No one likes to be told they’re doing things wrong. No one likes to be told if only. Never mind if you’re right or not. Everyone’s well-versed in hindsight and its eagle-eyed vision. Would you march into someone else’s house and start shouting “You chose the wrong carpet! Your decor sucks! What were you thinking? Oh by the way, can I come stay with you for a while until I get my own place?”

If you expect them to say “Well sure, here are the keys!”, I want some of what you’re smoking.

What are they likely to do? The same thing any human being does when told they’re wrong, or stupid, or not good enough. They bristle. They resent the hell out of you. And they probably try to block every single attempt to change because hey, maybe the school/house/party is failing, but damn if it’s not our school and who are you to tell us how to do things? 

It makes my heart swell to see millions striving to make the world a more equitable place. But….you need to remember that there are millions of Democrats who’ve been living in their blue house for decades. Maybe it is falling down around them (and that point is arguable in and of itself). But remember, even if it is, it’s their damn house and they’ve been paying the mortgage on it for years. And despite what you may think, they’ve had a lot of good times in that house. There are some good memories there. They’re not going to let someone they don’t know come in and start tearing up the linoleum to see if there’s hardwood underneath, all the while berating them for every decorating choice they’ve made since 1960.

Most people don’t like change. It’s uncomfortable. Even when that change is going to benefit them. The reasons why so many old school Democrats are committed now to a resistance movement is that the change is threatening to go too far in one direction. But remember, for millions of Democrats–the people who have been living in that house, the ones who have been showing up and voting–change too far in the other direction is just as frightening. And they’ll fight it just as much.

Right now, Progressives need to rent some room in the Democrat’s house. Sure, you could declare it condemned. You could burn it and build something new. You could find another house on another street. But that all takes time, and by the time all is said and done, it could be too late.

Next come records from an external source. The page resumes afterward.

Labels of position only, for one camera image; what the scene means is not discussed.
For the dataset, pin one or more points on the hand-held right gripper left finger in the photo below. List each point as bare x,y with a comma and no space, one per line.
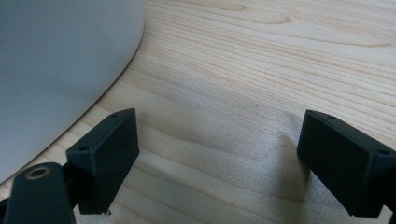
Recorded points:
106,161

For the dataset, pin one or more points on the white and blue trash can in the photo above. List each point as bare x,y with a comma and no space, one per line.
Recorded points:
49,68

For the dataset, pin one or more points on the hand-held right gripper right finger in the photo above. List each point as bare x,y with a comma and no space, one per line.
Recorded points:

Or…you could work with the people already living there. And, chances are, when you start looking around, you’re going to find a pretty decent bone structure to work with. In fact, the place may not be in as much disarray as you thought it was when you dragged your sleeping bag in looking for a place to squat.

Smart Progressives will approach coalition building with courtesy, caution, and yes, compromise. Maybe you reach an agreement to live together until your own house is ready. Great! After all, help with the bills is always welcomed. Until it’s ready it would be wise to remember that if you need a place to stay, it’s probably not the smartest move to go around  knocking holes in the walls and incessantly bringing up that time in 1992 when they let the pipes freeze. Or else you may just find your ass on the street. Noble intentions, passion, and good ideas go a long way, but when there’s a hurricane bearing down upon you, and there’s a big old blue house on the corner inviting you in, it would be dumb not to take shelter. Even if the roof is leaky and it stinks like mothballs. 

Eventually the new parents in my Brooklyn hood worked with the long-time neighborhood residents, wisely realizing that even if the school wasn’t winning any awards, it wasn’t really their school to criticize. The need for underlying change and improvement hadn’t gone away, but any forward motion had to take the old into account as well as the new.

Resistance is necessary. But the last thing a resistance movement needs is resistance within itself.